Retype verbatim the lines of the listing, from the very first through the line with "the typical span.".
..........
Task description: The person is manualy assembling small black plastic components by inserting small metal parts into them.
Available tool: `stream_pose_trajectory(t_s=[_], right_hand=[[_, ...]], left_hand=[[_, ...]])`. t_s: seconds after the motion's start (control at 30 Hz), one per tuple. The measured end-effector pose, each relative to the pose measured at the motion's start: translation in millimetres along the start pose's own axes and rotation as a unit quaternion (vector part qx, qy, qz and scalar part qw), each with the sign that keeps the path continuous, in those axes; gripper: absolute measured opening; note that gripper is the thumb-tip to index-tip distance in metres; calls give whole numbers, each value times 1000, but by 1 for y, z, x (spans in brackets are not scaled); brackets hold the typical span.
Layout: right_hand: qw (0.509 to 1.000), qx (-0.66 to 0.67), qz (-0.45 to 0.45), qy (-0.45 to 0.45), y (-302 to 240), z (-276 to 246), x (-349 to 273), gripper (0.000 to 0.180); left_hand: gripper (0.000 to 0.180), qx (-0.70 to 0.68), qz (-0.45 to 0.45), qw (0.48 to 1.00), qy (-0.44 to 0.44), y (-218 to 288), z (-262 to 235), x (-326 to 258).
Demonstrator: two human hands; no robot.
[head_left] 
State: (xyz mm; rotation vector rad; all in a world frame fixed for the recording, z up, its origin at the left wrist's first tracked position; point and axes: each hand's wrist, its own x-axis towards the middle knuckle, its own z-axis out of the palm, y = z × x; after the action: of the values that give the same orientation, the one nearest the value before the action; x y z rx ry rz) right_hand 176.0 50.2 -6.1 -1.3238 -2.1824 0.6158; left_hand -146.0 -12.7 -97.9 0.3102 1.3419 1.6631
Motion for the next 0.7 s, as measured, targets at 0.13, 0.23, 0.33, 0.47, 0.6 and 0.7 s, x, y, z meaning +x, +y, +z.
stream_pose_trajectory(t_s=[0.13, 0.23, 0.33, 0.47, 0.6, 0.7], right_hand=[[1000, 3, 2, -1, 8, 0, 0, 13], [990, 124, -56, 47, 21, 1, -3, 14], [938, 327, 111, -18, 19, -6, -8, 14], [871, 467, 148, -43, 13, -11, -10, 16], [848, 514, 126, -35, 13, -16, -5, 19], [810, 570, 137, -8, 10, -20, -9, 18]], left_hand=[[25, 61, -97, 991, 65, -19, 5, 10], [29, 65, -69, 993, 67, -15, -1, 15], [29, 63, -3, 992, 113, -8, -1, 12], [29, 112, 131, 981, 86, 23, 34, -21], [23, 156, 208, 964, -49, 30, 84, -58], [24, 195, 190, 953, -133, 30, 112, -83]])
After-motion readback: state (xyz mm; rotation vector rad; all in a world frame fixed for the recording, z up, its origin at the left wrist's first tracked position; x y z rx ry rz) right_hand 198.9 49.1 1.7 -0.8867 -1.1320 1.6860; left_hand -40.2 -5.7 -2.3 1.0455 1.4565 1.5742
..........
• [EXERCISE OUTPUT]
Task description: The person is manualy assembling small black plastic components by inserting small metal parts into them.
Available tool: `stream_pose_trajectory(t_s=[_], right_hand=[[_, ...]], left_hand=[[_, ...]])`. t_s: seconds after the motion's start (control at 30 Hz), one per tuple. The measured end-effector pose, each relative to the pose measured at the motion's start: translation in millimetres along the start pose's own axes and rotation as a unit quaternion (vector part qx, qy, qz and scalar part qw), each with the sign that keeps the path continuous, in those axes; gripper: absolute measured opening; note that gripper is the thumb-tip to index-tip distance in metres; calls give whole numbers, each value times 1000, but by 1 for y, z, x (spans in brackets are not scaled); brackets hold the typical span.

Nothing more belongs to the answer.